Looking Over Dungeon Delve: Ghoulish Designs
Premise
The party are attempting to procure a magic item, but they arrive to find the aftermath of a brutal attack, with a trail of body parts leading them to a cemetery’s catacombs where an evil hierophant has been gathering undead and demons.
Good
The hook is pretty good, at least if the whole pointless backstory is ignored.
The glyph in area 2 turning prisoners into ghouls is a great idea.
The other creatures in area 3 giving the balor a wide berth when it seems close to exploding, to the point of giving up their standard action to move further, is good foreshadowing.
The suggestion to link the bookshelves in area 3 to greater context is good.
Salvageable
The manglers’, acolytes’, hierophant’s, and balor’s auras should all have flavorful descriptions when they have detectable effects.
Area 1 should have more difficult terrain to both take advantage of the manglers’ demonic step ability and to help herd intruders together for the various auras/words.
The creature selection in area 2 feels awkward.

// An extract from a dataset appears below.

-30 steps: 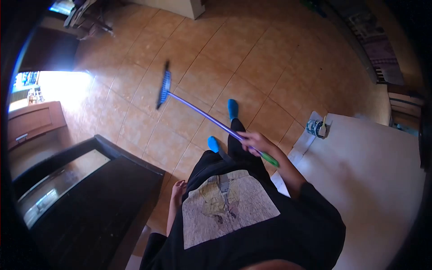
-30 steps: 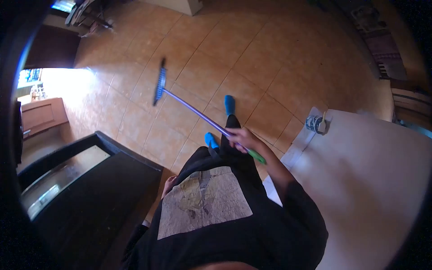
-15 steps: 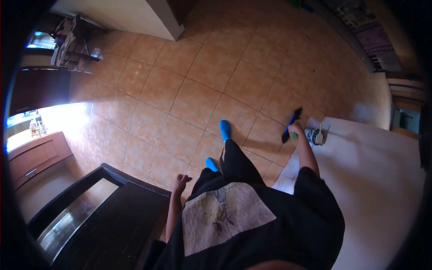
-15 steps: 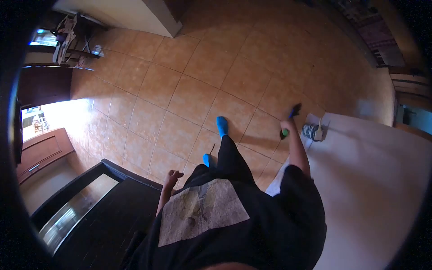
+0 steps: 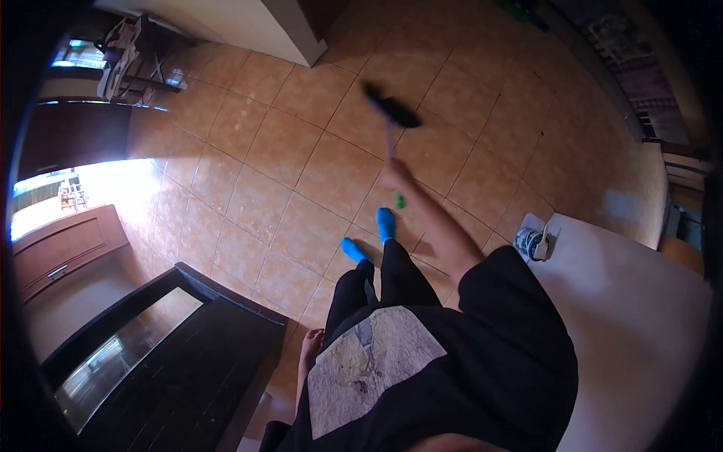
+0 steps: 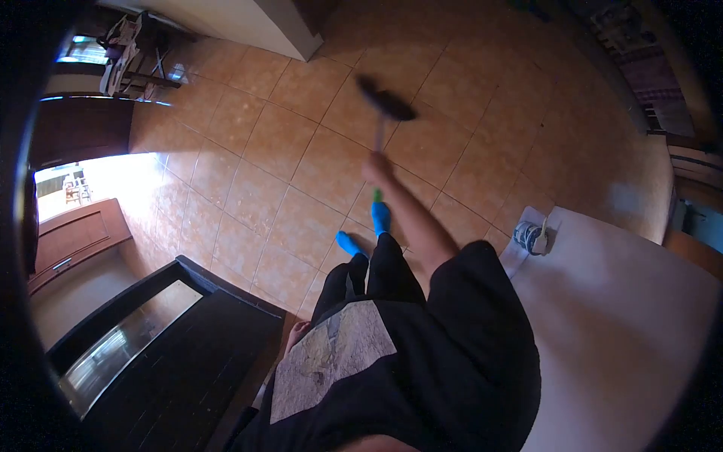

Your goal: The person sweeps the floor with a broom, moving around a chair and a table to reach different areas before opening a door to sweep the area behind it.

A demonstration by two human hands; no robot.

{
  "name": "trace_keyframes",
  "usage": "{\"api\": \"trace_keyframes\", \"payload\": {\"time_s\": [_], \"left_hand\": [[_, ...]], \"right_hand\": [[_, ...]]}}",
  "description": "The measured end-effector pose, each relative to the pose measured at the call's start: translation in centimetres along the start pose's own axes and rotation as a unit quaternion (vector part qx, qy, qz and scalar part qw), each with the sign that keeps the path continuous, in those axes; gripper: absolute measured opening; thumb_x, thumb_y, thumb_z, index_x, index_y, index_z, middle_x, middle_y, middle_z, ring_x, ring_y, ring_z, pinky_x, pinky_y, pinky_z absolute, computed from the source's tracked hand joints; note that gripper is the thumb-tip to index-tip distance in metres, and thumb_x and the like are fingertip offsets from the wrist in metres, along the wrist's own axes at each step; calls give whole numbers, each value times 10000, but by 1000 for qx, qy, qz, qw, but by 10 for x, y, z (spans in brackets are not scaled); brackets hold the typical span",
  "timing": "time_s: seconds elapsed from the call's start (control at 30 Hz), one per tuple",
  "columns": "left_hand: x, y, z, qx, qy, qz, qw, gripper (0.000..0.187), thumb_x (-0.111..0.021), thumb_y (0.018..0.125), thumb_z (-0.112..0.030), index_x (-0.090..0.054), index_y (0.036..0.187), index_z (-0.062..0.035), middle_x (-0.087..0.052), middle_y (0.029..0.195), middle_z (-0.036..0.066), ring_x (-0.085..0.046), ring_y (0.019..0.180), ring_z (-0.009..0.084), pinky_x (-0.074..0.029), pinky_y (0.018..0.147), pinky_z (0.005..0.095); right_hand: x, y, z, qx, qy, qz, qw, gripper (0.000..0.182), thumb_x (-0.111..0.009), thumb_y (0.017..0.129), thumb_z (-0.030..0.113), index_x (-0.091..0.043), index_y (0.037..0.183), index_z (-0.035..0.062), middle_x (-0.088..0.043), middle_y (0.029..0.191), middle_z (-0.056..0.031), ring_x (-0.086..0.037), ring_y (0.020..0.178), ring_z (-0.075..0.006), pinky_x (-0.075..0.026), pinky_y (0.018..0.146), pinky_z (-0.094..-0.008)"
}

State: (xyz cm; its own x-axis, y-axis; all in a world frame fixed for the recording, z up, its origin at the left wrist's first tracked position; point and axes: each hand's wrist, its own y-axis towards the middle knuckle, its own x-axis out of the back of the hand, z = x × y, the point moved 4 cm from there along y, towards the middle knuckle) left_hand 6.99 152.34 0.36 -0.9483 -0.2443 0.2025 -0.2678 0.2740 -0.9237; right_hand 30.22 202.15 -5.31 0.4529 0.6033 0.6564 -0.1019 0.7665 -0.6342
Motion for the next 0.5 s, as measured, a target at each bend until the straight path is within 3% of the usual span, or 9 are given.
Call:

The acolytes feel very out-of-place and should be reskinned into something more sensible, at the very least. There’s an argument to be made in favor of having only 1 or 2 myrmidons to start (with another acolyte or harbinger replacing them), too, since they’re really only there to help the acolytes do more damage (their death detonations aren’t likely to be impactful at this level of play).
I’m not a fan of the hurlers’ double throw mechanics. Either letting it always attack twice, letting it attack twice on a recharge, having a chain effect built into orb of pestilence, or having a burst area built into orb of pestilence would all be better approaches, in my opinion.
Bad
The first idea for expanding the adventure suffers from unclear presentation, but I think it’s saying that the various illuminating glyphs should open portals disgorging enemies for the party to fight their way out after defeating the balor. There’s a hint of a good idea in there, but it needs more thought and purpose to become something meaningful because the text says nothing that isn’t obvious.
The second idea for expanding the adventure is basically the same as the first, just replacing “demons/vampires come out of portals in the dungeon” with “undead rise from the cemetery outside of the dungeon”. Again, not terrible in a vacuum, but about as useful as a reminder that water is wet.
All of the room layouts are basically a large open area with some details around the edges and one roughly-central feature of questionable impact.
The balor’s stat block is straightforward enough that it didn’t need five-sentence-long paragraph dedicates to its tactics (compare to the manglers in area 1 or the harbingers in area 2 having a single sentence each).
Overall
This adventure is almost as bland and boring as Orc Stronghold was, in spite of the strong premise. The whole backstory of the original undead cult being overtaken by a reckless balor is wasted (unlike, say, the friction between the vampire lord and the necromancer in Fear the Night), the rooms seem laid out to have as much empty space as possible, and nothing about the creature choices is intriguing or inspiring. In fairness, the glyph transforming prisoners into ghouls is far and away better than anything in Orc Stronghold, but for that to be the only thing to stand out about this adventure is weak.
Having written two of the book’s worst adventures, it's amazing that Moore also wrote some of the stronger entries (Deceitful Descent, Planar Bandits, and Temple of the Four Winds). It’s been boom-or-bust, and this one was a bust.
All in all, this adventure is best used as a reference point to make every other adventure look better. It was truly ghoulish, but not in the way Moore intended.